The thing is though, you probably don’t really know them that well. You see them every week in class, and that repetition creates a familiarity. Maybe they even tell stories from their own life to illustrate a teaching, and to generate a relaxed classroom setting. Sometimes they put their hands on your body, which has a certain intimacy to it and should be done with care (but that’s a whole separate blog post).

There are specific instances of teachers and students falling in love, but they are the exception, not the norm, and the feelings in these exceptions have always gone both ways.

On the whole, we can be your friend, or shoulder to cry on, and we do want you to feel that you can open up to us and ask questions, or talk about challenges you’re having. But expecting more than the kind of relationship you would have with any teacher or therapist will set you up for disillusionment upon discovering d) below.

 

d) My yoga teacher is so spiritual, I think they’re actually God.

Sharon Gannon used to talk about this all the time and debunk the ‘spiritual’ label. She’d talk about how ridiculous it is to claim that one person is more spiritual than any other. “Are we not all spiritual beings,” she’d say, “because we are animated by spirit?”

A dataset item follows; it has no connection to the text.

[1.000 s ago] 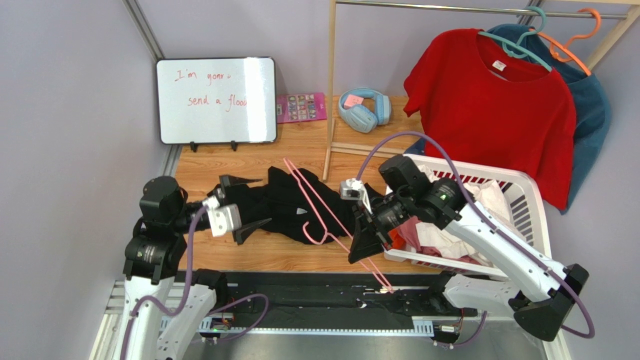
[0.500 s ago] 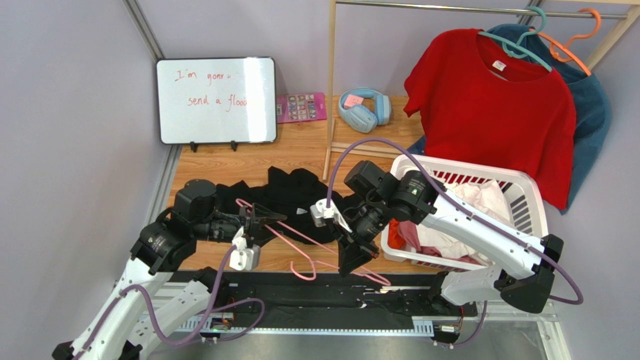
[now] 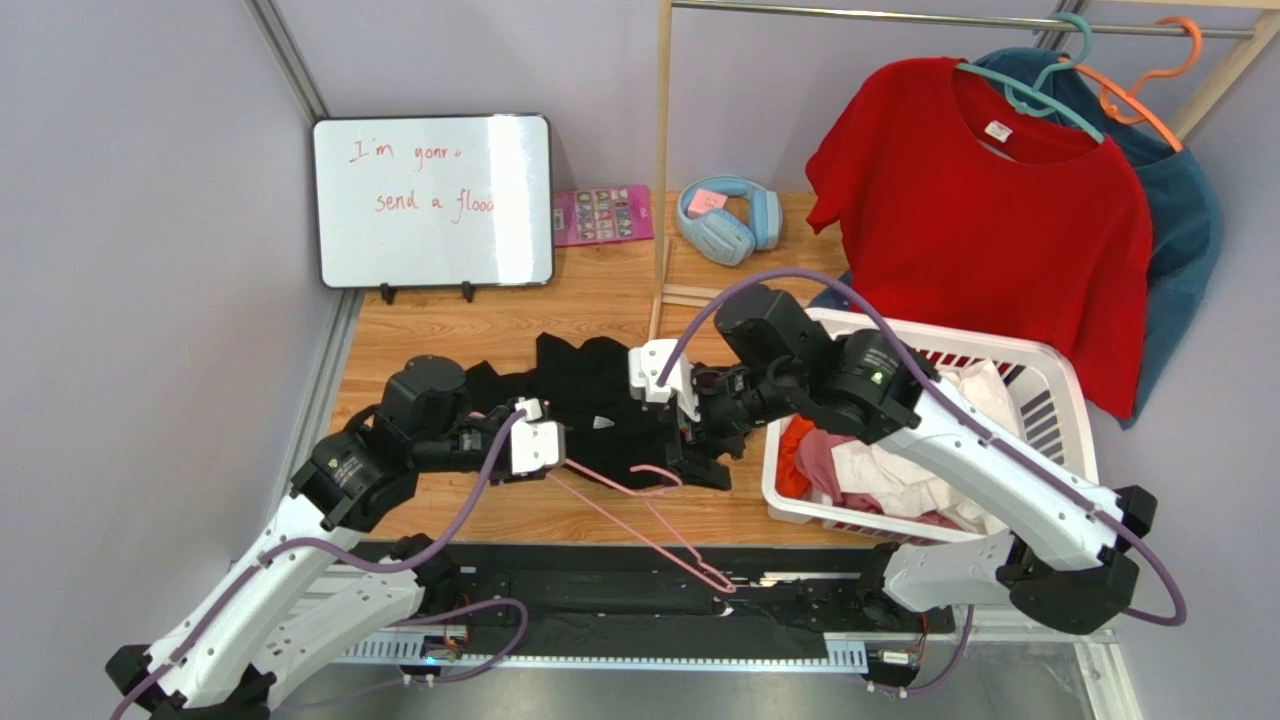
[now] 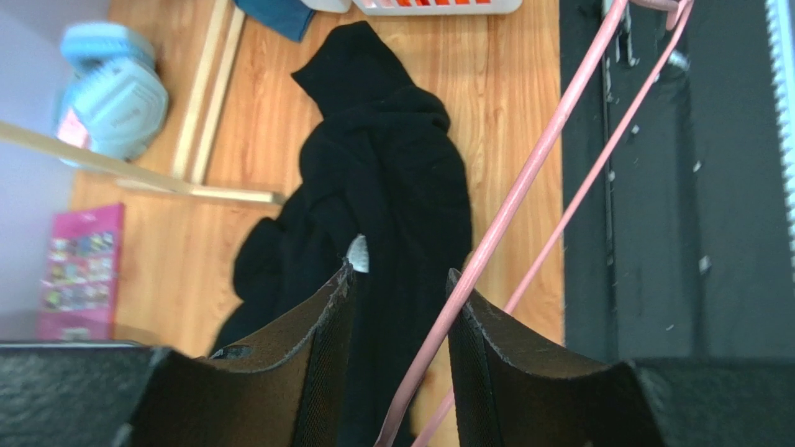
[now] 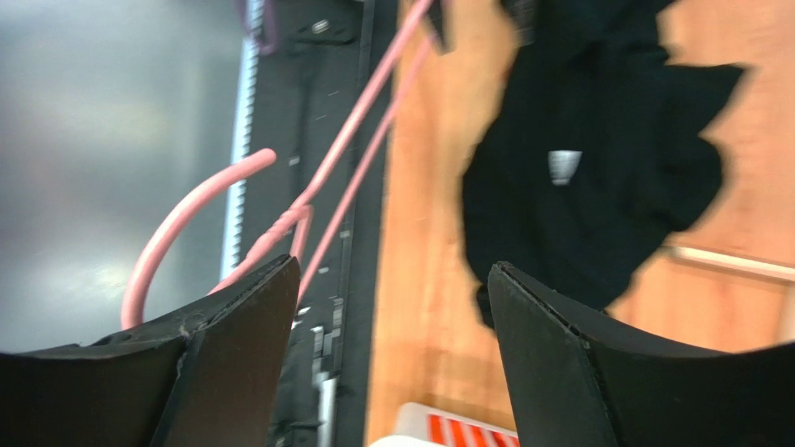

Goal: Place the t-shirt on the hanger
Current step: Pick up the hanger from the clothesline.

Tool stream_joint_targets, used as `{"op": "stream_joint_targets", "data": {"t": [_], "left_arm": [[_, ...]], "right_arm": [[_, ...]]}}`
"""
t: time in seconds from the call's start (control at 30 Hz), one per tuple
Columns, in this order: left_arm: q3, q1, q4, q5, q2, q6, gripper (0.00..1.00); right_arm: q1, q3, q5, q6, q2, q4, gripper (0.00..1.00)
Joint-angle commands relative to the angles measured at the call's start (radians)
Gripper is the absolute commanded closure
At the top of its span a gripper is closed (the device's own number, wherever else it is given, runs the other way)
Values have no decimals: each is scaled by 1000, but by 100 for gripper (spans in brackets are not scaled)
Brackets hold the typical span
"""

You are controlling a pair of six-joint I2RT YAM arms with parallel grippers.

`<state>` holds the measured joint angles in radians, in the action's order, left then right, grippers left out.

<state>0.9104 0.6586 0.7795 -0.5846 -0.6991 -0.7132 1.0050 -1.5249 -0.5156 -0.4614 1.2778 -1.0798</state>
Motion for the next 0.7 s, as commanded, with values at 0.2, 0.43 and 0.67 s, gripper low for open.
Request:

Yoga teachers may be spending more time than other people studying the body-mind-spirit continuum, practicing asana, meditating and the like. But we are also people. We get angry, we swear, we make mistakes, we screw up. We get distracted. We rear-end you while driving (my bad). We forget things. We say things we don’t mean.

If we set up our teacher to be beyond the sway of human emotions, it is only going to be a disappointment if we see them yelling at somebody. If we think that just because they spend their class time drawing upon the greatest wisdom available to them, that there’s never a moment when they’re unwise, then we are the fools. We are all, teachers and students alike, doing our best in every moment, whether or not it’s the absolute best that could be done. If we’re working on bringing more compassion into our lives, wouldn’t a good place to start be with our teachers?

 

The bottom line is, folks, we’re people too. We’re working on ourselves just like you are. We may have been doing it a little longer, but we’re still on that same path as everyone else. Recognize that we are not in some separate category, but that we’re in many ways just like you.  And then reach out for our hand and let us do what we do best.